Ciò implica che mentre nel caso di Gesù e Maria la verginità ha un valore esclusivamente teologico, in quanto intimamente connessa con la loro eccellentissima ed unica unione con Dio purissimo spirito, nel caso del religioso la verginità è un mezzo eletto per consentirgli il raggiungimento di quella superiore libertà spirituale alla quale Dio l’ha chiamato nello stato attuale di natura decaduta.

Il confronto del religioso col sodomita misura tutta la distanza tra la più alta valorizzazione e la più miseranda degradazione della sessualità riscontrabile nella condotta di una persona. Tra la sublimità e l’abiezione sembrerebbe non esserci contatto. Eppure soprattutto i religiosi e in particolare la coppia consacrata[2], proprio per l’alta perfezione della reciprocità uomo-donna da essa raggiunta, è la misericordia che si piega sulla miseria, è chiamata in modo eccellente ad attirare gli omosessuali fuori della loro prigione per condurli alla libertà, fuori del falso piacere per condurli a quello vero, fuori dalle tenebre per condurli alla luce mostrando loro la bellezza della sessualità protologica e di quella escatologica, quella per la quale Adamo incontrando Eva, ha esclamato: Ecco finalmente l’osso delle mie ossa e la carne della mia carne!

P. Giovanni Cavalcoli

Fontanellato, 7 luglio 2022


Una potenza vitale è fatta per attuarsi.
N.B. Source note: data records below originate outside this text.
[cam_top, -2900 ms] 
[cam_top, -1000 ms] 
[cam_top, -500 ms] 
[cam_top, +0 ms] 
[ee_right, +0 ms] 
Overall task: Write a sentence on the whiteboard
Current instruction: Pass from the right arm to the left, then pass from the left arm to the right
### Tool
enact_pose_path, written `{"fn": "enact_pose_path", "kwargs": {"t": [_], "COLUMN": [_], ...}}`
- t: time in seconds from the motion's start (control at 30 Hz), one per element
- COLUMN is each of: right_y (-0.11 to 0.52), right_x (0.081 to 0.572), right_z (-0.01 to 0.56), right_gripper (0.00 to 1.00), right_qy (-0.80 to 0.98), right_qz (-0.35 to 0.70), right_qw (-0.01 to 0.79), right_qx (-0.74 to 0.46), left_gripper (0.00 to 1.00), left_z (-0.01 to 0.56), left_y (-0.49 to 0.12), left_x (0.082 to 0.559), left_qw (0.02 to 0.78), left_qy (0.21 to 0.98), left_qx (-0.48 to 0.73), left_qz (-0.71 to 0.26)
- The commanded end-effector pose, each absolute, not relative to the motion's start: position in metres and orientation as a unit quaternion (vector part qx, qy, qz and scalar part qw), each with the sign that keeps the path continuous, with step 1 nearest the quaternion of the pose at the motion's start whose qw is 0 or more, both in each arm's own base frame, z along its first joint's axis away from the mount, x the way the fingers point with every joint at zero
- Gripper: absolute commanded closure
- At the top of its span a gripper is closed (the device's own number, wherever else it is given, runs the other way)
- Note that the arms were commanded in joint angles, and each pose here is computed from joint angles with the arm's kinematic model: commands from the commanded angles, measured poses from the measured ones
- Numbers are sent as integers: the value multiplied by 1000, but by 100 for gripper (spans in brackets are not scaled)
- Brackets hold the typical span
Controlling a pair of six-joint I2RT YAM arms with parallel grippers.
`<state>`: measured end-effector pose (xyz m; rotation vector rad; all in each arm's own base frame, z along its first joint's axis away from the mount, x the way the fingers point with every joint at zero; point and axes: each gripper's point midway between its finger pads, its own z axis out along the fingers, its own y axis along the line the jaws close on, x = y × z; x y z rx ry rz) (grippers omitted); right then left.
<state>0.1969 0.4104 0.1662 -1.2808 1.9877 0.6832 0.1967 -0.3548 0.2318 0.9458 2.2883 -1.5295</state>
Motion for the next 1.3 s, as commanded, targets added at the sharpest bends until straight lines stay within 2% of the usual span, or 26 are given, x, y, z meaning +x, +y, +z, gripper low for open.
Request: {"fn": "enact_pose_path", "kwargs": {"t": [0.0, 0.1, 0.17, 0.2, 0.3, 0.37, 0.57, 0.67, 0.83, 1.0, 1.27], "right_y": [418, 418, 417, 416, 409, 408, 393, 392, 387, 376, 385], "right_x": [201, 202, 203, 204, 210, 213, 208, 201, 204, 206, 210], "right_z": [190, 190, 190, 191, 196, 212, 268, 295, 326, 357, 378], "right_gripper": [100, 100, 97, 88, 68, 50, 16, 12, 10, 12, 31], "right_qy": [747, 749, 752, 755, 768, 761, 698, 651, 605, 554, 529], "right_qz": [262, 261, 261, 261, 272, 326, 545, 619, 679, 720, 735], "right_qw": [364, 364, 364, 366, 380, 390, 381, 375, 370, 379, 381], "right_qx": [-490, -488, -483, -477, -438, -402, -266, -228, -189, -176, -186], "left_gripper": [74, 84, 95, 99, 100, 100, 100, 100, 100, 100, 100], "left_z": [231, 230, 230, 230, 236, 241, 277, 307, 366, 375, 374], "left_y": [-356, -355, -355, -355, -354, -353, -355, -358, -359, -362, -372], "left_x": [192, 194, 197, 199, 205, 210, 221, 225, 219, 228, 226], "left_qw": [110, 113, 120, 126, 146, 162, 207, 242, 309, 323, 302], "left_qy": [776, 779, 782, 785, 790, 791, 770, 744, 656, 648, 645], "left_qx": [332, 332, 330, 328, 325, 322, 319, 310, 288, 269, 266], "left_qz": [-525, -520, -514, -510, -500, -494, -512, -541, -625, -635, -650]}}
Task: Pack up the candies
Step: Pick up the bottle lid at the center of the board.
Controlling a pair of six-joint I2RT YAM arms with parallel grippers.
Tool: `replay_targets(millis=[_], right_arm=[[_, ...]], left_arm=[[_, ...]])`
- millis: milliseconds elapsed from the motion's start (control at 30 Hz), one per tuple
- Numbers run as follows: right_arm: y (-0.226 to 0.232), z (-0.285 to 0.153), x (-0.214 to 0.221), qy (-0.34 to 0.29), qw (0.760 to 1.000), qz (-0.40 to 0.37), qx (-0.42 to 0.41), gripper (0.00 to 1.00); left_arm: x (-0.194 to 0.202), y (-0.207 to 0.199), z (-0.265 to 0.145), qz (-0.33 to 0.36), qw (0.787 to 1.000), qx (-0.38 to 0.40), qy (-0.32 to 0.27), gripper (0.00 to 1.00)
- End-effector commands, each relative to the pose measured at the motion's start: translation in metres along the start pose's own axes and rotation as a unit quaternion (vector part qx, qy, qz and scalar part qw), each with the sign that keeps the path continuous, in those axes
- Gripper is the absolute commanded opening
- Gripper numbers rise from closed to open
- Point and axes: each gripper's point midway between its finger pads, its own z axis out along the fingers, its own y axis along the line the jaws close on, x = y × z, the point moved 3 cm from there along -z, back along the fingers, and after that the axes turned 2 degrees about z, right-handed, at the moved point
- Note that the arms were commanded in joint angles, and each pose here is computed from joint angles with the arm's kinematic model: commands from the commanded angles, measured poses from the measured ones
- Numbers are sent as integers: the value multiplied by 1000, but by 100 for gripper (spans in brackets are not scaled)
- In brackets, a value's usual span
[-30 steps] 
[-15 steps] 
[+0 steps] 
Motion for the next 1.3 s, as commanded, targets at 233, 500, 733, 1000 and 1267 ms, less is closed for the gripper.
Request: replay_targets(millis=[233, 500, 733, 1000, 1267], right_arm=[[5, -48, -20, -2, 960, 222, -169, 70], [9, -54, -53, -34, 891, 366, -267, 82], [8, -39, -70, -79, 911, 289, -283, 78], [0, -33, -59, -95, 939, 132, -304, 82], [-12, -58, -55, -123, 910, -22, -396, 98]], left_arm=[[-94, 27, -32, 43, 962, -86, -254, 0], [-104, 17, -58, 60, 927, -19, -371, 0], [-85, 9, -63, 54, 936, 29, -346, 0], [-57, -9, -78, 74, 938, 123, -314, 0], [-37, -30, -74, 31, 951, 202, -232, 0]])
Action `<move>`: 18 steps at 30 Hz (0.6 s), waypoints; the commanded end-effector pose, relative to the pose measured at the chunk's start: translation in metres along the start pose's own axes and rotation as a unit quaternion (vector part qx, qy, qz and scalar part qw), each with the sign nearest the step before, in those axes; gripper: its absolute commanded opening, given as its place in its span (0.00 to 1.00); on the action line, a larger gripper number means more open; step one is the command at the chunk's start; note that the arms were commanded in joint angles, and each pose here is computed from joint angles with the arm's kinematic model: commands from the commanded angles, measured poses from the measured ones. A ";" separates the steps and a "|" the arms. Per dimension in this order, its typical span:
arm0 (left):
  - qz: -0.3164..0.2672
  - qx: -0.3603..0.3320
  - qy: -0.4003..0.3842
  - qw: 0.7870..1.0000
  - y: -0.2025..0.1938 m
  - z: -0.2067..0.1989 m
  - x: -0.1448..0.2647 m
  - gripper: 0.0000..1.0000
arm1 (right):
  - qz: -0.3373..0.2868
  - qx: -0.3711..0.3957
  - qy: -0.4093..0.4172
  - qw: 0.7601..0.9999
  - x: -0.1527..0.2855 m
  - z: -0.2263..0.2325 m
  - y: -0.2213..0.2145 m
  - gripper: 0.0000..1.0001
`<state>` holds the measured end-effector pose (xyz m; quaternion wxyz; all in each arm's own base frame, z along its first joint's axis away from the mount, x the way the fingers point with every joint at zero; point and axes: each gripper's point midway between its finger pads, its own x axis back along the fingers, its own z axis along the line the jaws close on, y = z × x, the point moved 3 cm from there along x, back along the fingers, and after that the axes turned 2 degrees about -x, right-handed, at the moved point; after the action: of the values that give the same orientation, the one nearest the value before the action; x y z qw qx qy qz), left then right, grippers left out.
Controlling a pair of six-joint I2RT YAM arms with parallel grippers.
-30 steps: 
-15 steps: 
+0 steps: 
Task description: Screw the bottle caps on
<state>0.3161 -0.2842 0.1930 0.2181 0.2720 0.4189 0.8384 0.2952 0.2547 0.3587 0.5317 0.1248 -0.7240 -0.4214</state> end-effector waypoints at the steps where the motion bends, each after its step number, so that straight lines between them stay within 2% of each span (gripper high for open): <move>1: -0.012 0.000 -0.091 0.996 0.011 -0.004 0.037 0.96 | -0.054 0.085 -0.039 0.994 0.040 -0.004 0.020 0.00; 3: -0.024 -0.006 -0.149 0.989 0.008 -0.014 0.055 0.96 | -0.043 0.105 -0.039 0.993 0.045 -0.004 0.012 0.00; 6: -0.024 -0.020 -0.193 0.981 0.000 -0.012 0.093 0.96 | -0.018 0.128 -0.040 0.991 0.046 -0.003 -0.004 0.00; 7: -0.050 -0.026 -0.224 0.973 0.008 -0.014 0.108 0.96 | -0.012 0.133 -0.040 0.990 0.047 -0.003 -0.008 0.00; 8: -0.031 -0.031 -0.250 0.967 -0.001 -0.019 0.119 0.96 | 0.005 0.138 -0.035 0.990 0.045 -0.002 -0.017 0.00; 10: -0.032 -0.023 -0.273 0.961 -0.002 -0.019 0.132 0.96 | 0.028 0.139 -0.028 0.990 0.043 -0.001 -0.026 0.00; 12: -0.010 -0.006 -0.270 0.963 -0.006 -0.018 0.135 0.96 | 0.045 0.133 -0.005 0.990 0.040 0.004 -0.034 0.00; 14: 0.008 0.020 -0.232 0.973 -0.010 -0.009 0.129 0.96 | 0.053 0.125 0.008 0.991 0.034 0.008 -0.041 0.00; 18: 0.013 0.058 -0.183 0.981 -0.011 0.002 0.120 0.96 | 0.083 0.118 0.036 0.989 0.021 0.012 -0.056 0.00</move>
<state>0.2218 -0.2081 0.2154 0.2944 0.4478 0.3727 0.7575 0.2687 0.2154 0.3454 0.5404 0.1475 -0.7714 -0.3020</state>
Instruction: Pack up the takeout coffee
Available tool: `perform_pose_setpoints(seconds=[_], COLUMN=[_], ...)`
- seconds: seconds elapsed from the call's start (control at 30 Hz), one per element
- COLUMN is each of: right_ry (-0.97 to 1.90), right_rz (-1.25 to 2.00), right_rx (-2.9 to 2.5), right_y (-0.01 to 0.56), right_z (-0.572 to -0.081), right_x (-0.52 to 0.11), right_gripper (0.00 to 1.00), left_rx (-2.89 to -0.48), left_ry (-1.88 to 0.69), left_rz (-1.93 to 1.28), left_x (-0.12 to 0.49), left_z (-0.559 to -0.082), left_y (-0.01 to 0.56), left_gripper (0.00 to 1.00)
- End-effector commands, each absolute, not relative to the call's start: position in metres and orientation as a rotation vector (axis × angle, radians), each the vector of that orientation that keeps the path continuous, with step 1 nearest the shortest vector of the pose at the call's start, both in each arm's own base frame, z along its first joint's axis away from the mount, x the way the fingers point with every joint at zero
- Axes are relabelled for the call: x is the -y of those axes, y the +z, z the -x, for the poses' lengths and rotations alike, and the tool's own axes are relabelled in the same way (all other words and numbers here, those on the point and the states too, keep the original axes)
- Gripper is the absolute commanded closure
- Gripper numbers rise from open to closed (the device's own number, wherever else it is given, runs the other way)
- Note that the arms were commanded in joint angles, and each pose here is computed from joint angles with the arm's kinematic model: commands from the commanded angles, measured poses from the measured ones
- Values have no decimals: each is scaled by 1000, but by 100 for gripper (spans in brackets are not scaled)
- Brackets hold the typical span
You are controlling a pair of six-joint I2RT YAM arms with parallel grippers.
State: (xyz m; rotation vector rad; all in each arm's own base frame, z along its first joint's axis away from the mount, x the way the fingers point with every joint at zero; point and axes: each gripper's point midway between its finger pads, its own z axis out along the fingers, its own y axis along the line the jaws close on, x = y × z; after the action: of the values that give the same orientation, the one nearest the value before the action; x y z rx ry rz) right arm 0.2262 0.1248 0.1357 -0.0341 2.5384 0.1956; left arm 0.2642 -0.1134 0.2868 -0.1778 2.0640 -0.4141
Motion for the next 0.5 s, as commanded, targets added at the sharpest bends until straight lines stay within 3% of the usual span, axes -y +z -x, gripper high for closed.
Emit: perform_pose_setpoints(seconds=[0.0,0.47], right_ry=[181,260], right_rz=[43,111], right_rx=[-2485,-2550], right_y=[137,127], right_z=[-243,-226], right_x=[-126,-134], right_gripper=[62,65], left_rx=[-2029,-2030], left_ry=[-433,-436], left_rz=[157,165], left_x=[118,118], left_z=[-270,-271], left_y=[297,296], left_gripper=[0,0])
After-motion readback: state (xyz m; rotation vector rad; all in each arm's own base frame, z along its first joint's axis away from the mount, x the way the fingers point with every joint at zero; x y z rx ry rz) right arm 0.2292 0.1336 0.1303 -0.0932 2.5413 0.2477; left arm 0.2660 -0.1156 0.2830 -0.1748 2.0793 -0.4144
Le orecchie sono fatte per sentire, il tatto per toccare, la vista per vedere, l’inclinazione sessuale per esprimere l’amore. 

Da che mondo è mondo, tutti gli innamorati lo sanno. 

Lo sa anche il Cantico dei Cantici, che è Parola di Dio. 

Che cosa è infatti l’amore se non l’unione tra due persone proporzionate l’una all’altra?

 

Imagine da Internet: Chagall, Cantico dei Cantici

[1] La dottrina del Papa è stata precorsa da quella di San Tommaso, il quale intuì che alla resurrezione esisteranno l’esser maschio e l’esser femmina. Cf i miei studi LA CONDIZIONE DELLA SESSUALITA’ UMANA NELLA RESURREZIONE SECONDO SAN TOMMASO, Sacra Doctrina, 92, 1980, pp.21-146; LA RESURREZIONE DELLA SESSUALITA’ SECONDO SAN TOMMASO, in Atti dell’VII Congresso Tomistico Internazionale a cura della Pontificia Accademia di San Tommaso, Libreria Editrice Vaticana, Città del Vaticano, 1982, pp. 207-219.


[2] Cf ll mio libro La coppia consacrata, Edizioni VivereIn, Monopoli (BA), 2008.